The Berlin Turnpike begins at a fork interchange between Route 15, which continues south as the controlled-access Wilbur Cross Parkway, and US 5, which continues south as a local road named Broad Street. The turnpike is the only segment of Route 15 that is not a freeway, as it is an arterial road with multiple at-grade intersections, some with traffic lights, as well as businesses on both sides of the road. The turnpike has grade-separated interchange with Route 9 and Route 372 in Berlin, as well as Route 175 on the border between Newington and Wethersfield.

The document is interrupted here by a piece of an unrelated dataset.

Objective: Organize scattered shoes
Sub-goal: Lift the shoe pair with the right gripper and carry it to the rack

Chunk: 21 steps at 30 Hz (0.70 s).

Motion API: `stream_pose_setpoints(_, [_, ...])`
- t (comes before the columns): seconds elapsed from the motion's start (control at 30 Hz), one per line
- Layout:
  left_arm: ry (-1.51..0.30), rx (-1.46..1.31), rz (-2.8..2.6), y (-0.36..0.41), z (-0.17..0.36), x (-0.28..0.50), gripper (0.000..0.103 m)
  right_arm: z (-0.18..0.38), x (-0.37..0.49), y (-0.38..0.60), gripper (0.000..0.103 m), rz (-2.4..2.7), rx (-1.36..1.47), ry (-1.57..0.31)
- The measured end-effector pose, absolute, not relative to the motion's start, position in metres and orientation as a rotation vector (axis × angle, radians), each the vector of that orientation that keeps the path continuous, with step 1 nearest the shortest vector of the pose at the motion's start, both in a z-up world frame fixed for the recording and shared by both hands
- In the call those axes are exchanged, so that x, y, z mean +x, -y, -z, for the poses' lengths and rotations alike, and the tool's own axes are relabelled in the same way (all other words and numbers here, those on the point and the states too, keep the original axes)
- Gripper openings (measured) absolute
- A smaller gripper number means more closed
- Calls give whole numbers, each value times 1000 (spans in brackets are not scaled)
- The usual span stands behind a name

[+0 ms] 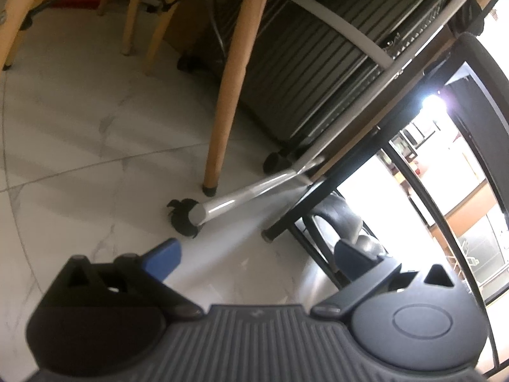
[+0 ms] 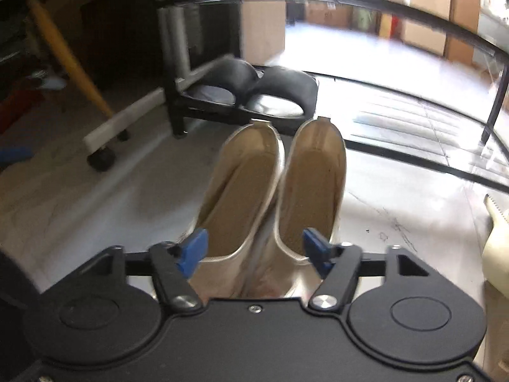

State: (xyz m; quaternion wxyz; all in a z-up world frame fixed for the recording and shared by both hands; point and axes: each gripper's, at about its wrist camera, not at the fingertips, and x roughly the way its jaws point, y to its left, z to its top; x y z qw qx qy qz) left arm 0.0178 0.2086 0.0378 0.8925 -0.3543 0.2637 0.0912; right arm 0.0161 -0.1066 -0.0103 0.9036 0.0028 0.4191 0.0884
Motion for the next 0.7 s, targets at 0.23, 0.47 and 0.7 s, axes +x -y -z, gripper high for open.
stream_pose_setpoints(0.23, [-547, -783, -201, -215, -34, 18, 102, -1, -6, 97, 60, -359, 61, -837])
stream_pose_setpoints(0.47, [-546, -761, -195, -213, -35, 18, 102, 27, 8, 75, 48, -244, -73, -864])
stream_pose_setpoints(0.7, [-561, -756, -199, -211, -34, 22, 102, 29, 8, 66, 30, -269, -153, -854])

In Wethersfield, US 5 and Route 15 leave the turnpike for the controlled-access Wilbur Cross Highway heading towards Hartford. This is the western terminus of Route 314, which takes a right turn onto Jordan Lane soon after to actually proceed in the eastbound direction. From Jordan Lane to the city line, the turnpike is unsigned SR 543. At the city line, the road becomes Maple Avenue and continues north towards Downtown Hartford.

===Speeding issues===
The long straight trajectory of the Berlin Turnpike has allowed it to become prone to excessive speeding and deadly accidents. In June 2007, a driver was clocked driving at a speed of 97 mph, despite a posted speed limit of 50 mph.

==History==

The Hartford and New Haven Turnpike was a toll road chartered in 1798 and built in 1798-99 to connect the cities of New Haven and Hartford in the U.S. state of Connecticut. The turnpike was built to connect the courthouses of New Haven and Hartford in as straight a route as was allowed by the terrain. Its southern terminus was at Grove Street, which forms the northern boundary of the original nine squares of New Haven. The road's straight line principle caused several intermediate town centers to be bypassed.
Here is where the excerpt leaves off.